Seriously?! More Vulnerabilities?
Right, listen up. Apparently, some bozos are still finding holes in stuff. This week’s delightful serving of security theater involves a bunch of issues – mostly in Microsoft crapware as usual, but also some other garbage thrown in for good measure. We’re talking about vulnerabilities in Office (surprise!), Windows, and even some networking kit. Specifically, there’s a heap overflow in Microsoft Word that could let someone run code remotely. Fantastic. Just what we needed.
There’s also a bunch of privilege escalation stuff, meaning if you *already* have access to something, you can get more access. Groundbreaking. And as always, the usual patching advice applies: update your systems unless you enjoy being owned by script kiddies and nation-state actors. Don’t bother me asking for details; read the goddamn advisory yourself.
Oh, and they’re yammering on about a new Linux kernel vulnerability too. Because apparently even *that* isn’t safe from incompetence. Honestly, it never ends. It’s just a constant stream of “fix this,” “patch that,” while I sit here wondering why people still write such awful code.
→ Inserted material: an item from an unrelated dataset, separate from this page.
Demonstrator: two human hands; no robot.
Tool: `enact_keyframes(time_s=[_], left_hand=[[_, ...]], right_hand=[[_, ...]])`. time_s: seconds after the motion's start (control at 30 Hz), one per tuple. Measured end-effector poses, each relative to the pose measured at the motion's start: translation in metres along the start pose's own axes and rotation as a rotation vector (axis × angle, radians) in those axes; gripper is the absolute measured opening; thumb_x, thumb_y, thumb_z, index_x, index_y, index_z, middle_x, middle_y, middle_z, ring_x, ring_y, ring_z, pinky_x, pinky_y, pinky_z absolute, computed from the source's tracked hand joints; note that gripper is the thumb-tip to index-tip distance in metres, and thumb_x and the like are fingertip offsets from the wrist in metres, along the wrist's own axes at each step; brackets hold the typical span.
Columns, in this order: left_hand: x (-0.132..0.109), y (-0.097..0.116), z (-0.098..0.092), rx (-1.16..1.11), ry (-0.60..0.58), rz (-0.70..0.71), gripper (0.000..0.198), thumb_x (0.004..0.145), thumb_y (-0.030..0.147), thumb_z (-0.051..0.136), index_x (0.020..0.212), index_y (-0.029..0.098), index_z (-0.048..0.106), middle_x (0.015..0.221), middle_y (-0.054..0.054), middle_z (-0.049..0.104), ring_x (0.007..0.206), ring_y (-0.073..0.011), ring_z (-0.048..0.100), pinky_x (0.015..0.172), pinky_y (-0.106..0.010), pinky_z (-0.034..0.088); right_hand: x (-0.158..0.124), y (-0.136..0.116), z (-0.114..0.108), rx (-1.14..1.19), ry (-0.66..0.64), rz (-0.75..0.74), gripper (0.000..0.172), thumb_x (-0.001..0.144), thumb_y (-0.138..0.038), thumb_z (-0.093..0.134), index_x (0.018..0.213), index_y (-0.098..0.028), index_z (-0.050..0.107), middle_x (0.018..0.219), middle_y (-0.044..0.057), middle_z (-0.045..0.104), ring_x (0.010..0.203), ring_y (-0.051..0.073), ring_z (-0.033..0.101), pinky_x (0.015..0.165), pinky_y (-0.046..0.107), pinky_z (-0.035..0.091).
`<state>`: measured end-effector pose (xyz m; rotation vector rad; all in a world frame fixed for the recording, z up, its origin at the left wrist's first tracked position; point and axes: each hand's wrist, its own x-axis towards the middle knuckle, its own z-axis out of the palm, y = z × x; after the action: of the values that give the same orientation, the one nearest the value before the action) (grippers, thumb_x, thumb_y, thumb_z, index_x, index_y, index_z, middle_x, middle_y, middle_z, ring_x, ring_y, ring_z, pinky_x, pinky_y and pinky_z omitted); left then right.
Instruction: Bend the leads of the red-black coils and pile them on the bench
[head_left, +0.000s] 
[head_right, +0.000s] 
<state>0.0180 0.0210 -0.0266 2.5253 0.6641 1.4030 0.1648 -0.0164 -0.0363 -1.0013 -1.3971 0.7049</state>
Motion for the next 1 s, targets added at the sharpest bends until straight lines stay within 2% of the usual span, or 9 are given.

The infocon level is ‘green’, which means they haven’t seen anything *actively* being exploited… yet. Don’t get comfortable, it won’t stay green for long. Expect this to turn red the second someone writes an exploit and puts it on GitHub.
Go patch your shit. Now. Before I have to remotely reboot everything myself.
Source: https://isc.sans.edu/diary.html?rss
Related Anecdote: Back in ’98, I had a user who refused to patch their Windows 95 machine because “it made the solitaire load slower.” Solitaire. Seriously. Three days later, they got hit with Melissa and lost everything. Some people just *want* to be hacked, I swear.